Data excerpts
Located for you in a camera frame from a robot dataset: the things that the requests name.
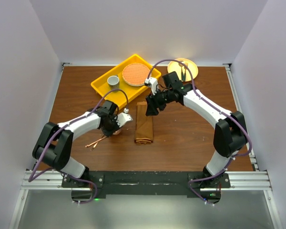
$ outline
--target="yellow tray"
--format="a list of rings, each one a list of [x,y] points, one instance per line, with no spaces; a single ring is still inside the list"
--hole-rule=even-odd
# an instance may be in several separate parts
[[[147,86],[140,86],[140,87],[135,87],[135,86],[130,86],[128,85],[122,78],[122,71],[123,69],[131,64],[131,63],[142,63],[146,65],[149,69],[152,68],[152,66],[144,60],[141,56],[134,54],[119,65],[115,66],[108,72],[106,72],[104,75],[100,76],[96,80],[94,80],[91,83],[91,87],[100,95],[104,96],[107,92],[110,91],[110,87],[107,83],[107,79],[109,76],[112,75],[117,75],[120,79],[120,89],[125,91],[125,93],[128,96],[129,102],[132,101],[135,97],[139,96],[142,92],[144,92],[148,87]],[[152,77],[159,79],[161,76],[161,73],[157,70],[154,69],[152,72]],[[110,100],[117,104],[119,106],[119,109],[123,108],[126,106],[126,98],[125,95],[122,92],[112,92],[109,95],[106,96],[106,100]]]

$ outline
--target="white wall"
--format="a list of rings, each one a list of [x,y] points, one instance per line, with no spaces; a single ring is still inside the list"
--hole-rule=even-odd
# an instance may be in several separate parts
[[[31,0],[62,62],[231,63],[266,0]]]
[[[60,62],[28,0],[0,0],[0,229],[49,118]]]
[[[232,64],[254,143],[286,228],[286,0],[268,0]]]

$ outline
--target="yellow plate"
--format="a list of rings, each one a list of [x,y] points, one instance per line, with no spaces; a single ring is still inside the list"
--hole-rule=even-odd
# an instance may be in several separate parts
[[[145,66],[147,66],[149,69],[152,68],[152,66],[144,60],[141,56],[134,54],[119,65],[115,66],[108,72],[106,72],[104,75],[101,75],[99,78],[94,80],[91,83],[91,87],[100,95],[104,96],[107,92],[110,91],[110,87],[107,83],[107,79],[109,76],[117,75],[120,79],[120,89],[125,91],[127,94],[129,102],[132,101],[135,97],[139,96],[142,92],[144,92],[148,87],[146,86],[130,86],[127,84],[122,77],[122,71],[123,69],[131,64],[131,63],[142,63]],[[161,72],[159,72],[157,69],[153,69],[152,77],[159,79],[161,76]],[[109,95],[106,96],[106,100],[112,101],[115,104],[119,106],[119,109],[126,106],[126,98],[125,95],[122,92],[112,92]]]
[[[191,73],[193,75],[193,78],[195,79],[196,76],[198,75],[198,68],[197,68],[197,65],[191,61],[191,60],[188,60],[188,59],[185,59],[185,58],[177,58],[176,60],[178,61],[184,61],[186,63],[188,63],[188,67],[189,69],[191,70]],[[171,73],[171,72],[177,72],[177,75],[179,77],[179,79],[181,80],[181,67],[179,66],[179,63],[175,62],[175,61],[171,61],[168,66],[167,66],[167,71],[168,73]],[[191,80],[191,76],[190,76],[190,73],[188,70],[186,70],[186,78],[185,78],[185,81],[190,81]]]

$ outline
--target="gray floor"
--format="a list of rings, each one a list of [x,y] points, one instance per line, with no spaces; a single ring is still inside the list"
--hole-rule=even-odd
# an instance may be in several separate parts
[[[183,196],[107,196],[78,206],[71,191],[30,191],[20,229],[272,229],[262,191],[226,191],[215,207]]]

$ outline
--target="tan plate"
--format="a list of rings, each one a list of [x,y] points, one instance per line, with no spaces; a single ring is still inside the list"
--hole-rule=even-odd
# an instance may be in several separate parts
[[[176,60],[184,61],[184,62],[188,63],[188,67],[191,70],[193,78],[194,79],[196,78],[196,76],[198,75],[198,68],[197,68],[197,65],[193,61],[185,59],[185,58],[177,58]],[[173,71],[177,72],[177,75],[178,75],[179,79],[181,80],[181,67],[179,66],[179,63],[177,63],[175,61],[171,61],[167,66],[167,71],[168,71],[168,73],[171,73]],[[188,70],[186,70],[185,81],[186,82],[191,81],[191,76],[190,76],[190,73]]]

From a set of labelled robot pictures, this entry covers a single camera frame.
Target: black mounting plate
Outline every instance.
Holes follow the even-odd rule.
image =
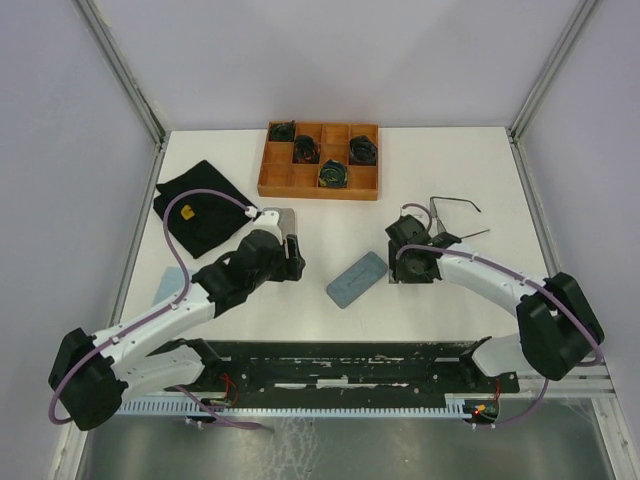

Task
Where does the word "robot" occur in the records? Return every line that holds it.

Task response
Located for you in a camera frame from a robot dataset: the things that the requests name.
From a set of labelled robot pictures, this entry covers a single camera frame.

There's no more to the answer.